** PROVIDED INFORMATION **
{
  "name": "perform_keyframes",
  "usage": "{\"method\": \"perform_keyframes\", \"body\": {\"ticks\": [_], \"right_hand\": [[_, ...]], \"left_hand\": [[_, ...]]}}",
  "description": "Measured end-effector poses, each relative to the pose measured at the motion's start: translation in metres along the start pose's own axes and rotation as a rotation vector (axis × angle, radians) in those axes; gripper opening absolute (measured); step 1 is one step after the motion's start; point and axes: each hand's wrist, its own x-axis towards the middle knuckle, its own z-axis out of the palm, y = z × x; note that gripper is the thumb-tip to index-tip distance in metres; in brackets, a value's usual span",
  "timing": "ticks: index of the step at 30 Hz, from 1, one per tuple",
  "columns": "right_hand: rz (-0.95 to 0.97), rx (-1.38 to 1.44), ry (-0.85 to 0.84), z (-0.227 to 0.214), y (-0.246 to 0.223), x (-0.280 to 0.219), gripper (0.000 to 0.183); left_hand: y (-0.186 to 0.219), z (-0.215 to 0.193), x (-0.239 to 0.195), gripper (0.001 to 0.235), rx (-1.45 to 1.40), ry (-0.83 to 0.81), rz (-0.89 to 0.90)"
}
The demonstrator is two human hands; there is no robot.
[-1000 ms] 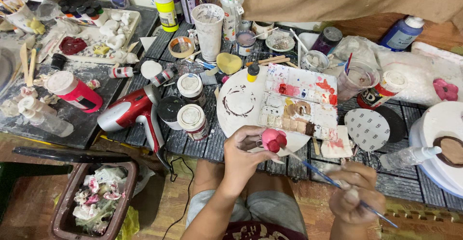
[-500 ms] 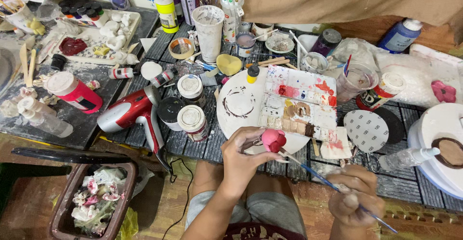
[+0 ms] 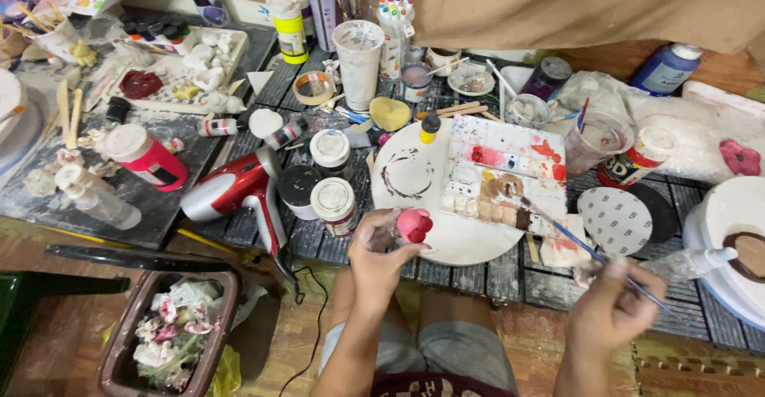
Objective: The person paints a small pink flower-shaped craft with red paint using a brush, then dries it with a hair dryer. They repeat the painting and drying steps, then attach a small white piece to the flower.
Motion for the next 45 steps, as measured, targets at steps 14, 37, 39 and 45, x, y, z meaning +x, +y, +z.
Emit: {"method": "perform_keyframes", "body": {"ticks": [14,37,39,45], "right_hand": [[0.038,-0.192,-0.161,0.027,0.034,0.001,0.021],[-0.331,-0.093,-0.415,0.048,-0.046,-0.063,0.022],[-0.368,-0.112,-0.416,0.05,-0.048,-0.062,0.024],[-0.397,-0.127,-0.461,0.047,-0.047,-0.06,0.023]], "left_hand": [[0.028,-0.048,0.002,0.06,0.633,0.0,0.4],[0.019,-0.048,-0.003,0.055,0.485,-0.152,0.487],[0.02,-0.047,-0.003,0.054,0.463,-0.172,0.468],[0.028,-0.045,-0.002,0.058,0.535,-0.151,0.503]]}}
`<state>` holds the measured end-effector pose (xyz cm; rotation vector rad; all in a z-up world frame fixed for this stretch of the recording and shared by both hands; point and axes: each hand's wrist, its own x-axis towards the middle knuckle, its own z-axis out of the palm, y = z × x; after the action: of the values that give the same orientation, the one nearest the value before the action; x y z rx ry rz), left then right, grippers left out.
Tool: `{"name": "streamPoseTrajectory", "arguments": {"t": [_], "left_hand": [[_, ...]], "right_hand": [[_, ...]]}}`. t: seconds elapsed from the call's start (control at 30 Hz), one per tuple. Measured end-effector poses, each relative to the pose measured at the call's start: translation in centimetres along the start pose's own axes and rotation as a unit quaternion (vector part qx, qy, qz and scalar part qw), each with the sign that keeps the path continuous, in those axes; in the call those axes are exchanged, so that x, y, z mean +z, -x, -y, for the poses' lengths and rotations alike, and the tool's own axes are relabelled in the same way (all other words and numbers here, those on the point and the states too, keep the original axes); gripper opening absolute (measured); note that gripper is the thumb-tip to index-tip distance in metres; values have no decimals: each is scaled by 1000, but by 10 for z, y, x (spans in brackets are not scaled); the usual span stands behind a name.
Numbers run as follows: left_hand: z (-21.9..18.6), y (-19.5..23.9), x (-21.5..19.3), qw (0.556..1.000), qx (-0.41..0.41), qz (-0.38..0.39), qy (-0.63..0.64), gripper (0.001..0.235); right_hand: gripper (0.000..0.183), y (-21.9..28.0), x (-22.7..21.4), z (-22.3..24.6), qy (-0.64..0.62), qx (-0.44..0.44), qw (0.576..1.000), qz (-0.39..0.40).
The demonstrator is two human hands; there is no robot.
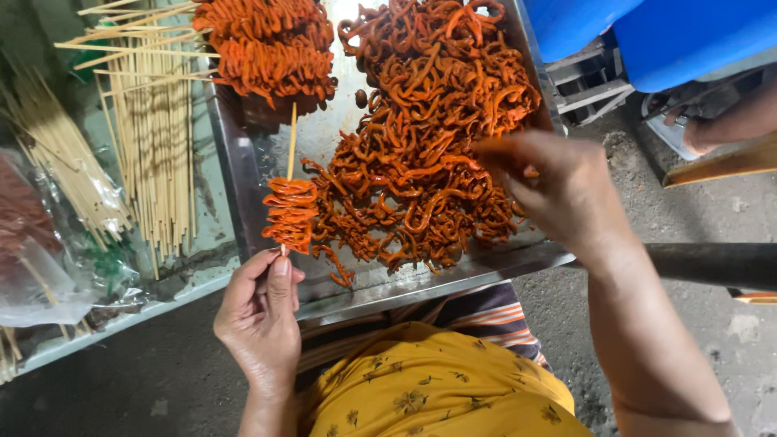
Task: The person is skewering pieces of orange-colored food from a large metal tray onto thin wooden sticks by hand.
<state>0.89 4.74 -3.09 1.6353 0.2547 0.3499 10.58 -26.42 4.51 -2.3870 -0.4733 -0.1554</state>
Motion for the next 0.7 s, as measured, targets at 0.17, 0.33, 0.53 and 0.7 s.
{"name": "streamPoseTrajectory", "arguments": {"t": [0.17,0.33,0.53,0.7], "left_hand": [[3,1,2,1000,-21,-12,11,15],[7,0,1,1000,-16,-10,-7,16],[11,1,0,1000,-18,-10,-8,17],[9,-1,1,999,-42,-20,-11,19]], "right_hand": [[20,24,30,-4,46,-66,997,-19],[39,24,49,-4,94,-97,991,5],[22,20,56,-12,65,-94,993,-7],[27,20,43,0,43,-139,989,8]]}}
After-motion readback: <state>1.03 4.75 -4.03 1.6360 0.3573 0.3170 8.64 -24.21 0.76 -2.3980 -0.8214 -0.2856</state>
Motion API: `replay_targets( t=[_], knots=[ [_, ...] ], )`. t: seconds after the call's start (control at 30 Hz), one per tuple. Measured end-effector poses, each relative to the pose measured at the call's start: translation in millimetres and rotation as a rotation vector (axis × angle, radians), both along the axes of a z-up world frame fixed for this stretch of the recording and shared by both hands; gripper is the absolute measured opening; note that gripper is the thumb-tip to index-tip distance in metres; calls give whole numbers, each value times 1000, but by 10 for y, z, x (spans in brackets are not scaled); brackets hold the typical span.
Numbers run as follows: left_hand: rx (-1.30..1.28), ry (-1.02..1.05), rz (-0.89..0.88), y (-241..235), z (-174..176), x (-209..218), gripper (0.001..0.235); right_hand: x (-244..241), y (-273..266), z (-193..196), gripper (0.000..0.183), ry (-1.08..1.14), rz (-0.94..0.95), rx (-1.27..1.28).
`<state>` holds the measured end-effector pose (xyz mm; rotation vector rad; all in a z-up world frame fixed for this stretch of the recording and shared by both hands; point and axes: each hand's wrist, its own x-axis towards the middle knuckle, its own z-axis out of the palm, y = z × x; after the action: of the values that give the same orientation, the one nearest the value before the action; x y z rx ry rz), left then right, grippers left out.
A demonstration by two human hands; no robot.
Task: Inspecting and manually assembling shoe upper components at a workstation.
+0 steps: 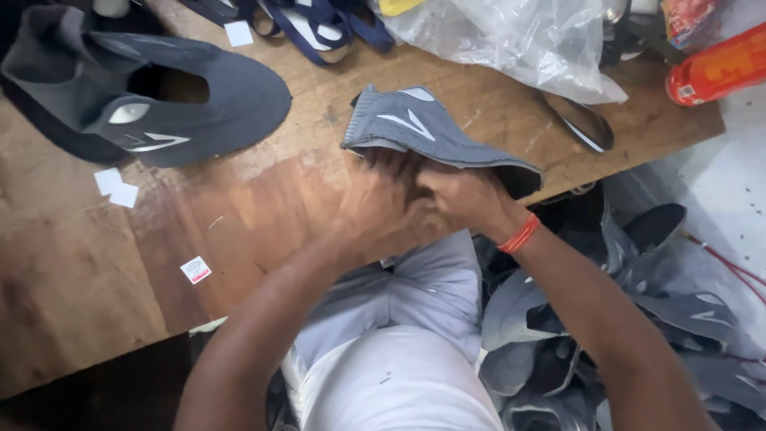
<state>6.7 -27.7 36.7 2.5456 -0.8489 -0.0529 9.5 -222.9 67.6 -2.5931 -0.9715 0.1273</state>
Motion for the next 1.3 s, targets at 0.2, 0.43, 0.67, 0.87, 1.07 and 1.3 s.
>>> replay_targets(
  t=[0.2,0.43,0.67,0.87,1.07,1.3],
  knots=[
    [-75,-96,-214,285,-348,-19,83,465,-91,-718,41,-280,-186,-12],
    [-113,-19,-208,337,-289,-77,72,166,326,-973,36,-171,-293,22],
    [43,239,-109,256,-53,-104,73,350,141,-605,30,-157,-245,74],
    [-153,-41,-132,261,-97,-100,88,339,42,-882,34,-253,-295,-102],
    [-139,-76,-187,334,-285,-65,92,248,-46,-811,43,-205,-231,133],
    [-113,-409,-216,351,-186,-154,68,79,147,-667,47,-333,-195,154]
  ],
)
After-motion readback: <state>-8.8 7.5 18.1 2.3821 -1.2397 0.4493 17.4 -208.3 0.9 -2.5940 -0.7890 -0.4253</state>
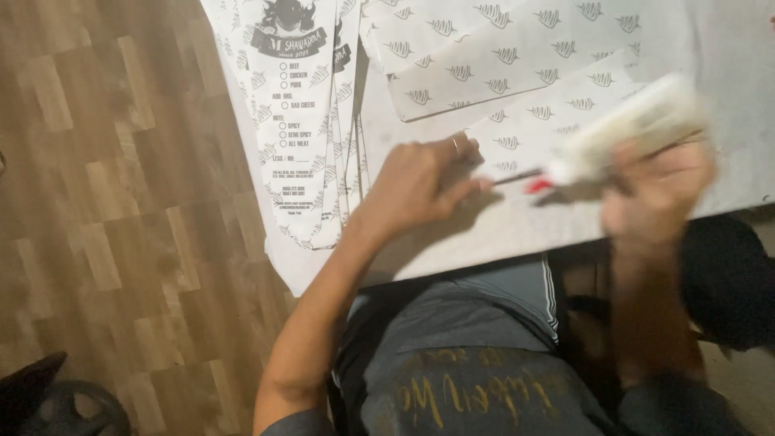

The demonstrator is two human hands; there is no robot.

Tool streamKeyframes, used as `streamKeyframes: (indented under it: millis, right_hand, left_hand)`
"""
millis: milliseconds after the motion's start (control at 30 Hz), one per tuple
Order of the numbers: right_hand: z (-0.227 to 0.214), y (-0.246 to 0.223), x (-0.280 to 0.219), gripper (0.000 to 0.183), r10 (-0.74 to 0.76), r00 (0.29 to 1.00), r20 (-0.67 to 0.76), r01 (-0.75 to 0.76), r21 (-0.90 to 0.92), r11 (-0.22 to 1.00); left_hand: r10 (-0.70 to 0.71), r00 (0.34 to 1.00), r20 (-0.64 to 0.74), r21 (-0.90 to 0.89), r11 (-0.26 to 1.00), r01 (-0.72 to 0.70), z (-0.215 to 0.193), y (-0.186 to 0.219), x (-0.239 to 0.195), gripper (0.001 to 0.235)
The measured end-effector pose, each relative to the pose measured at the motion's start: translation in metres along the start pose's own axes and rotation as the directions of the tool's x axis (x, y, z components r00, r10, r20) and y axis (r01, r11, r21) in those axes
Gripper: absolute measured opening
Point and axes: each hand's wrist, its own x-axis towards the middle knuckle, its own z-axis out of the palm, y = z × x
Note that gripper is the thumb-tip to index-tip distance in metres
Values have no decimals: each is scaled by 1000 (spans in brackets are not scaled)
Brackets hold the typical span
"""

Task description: Applying glue to paper strips and folding them onto paper sheets to assemble bags at a workstation.

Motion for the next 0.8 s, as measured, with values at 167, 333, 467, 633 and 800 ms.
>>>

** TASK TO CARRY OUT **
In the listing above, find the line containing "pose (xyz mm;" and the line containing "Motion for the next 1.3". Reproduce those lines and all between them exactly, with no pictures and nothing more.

** RESPONSE BELOW **
`<state>` holds the measured end-effector pose (xyz mm; rotation vector rad; all in a z-up world frame fixed for this stretch of the recording and shared by both hands; point and axes: each hand's wrist, its own x-axis towards the middle knuckle, its own z-axis out of the palm, y = z × x; after the action: of the values that give the same orientation, the one nearest the value before the action; x y z rx ry rz), left then right, grippers left out.
A demonstration by two human hands; no robot.
Task: Inspecting and manually assembling shoe upper components at a workstation.
+0 steps: 
<state>6.7 -27.7 36.7 2.5456 -0.8489 -0.0529 9.5 -222.9 67.6 -2.5931 -0.9715 0.1273</state>
Motion for the next 1.3 s, targets at 0.2, 0.43, 0.67, 0.87, 1.07 and 1.3 s.

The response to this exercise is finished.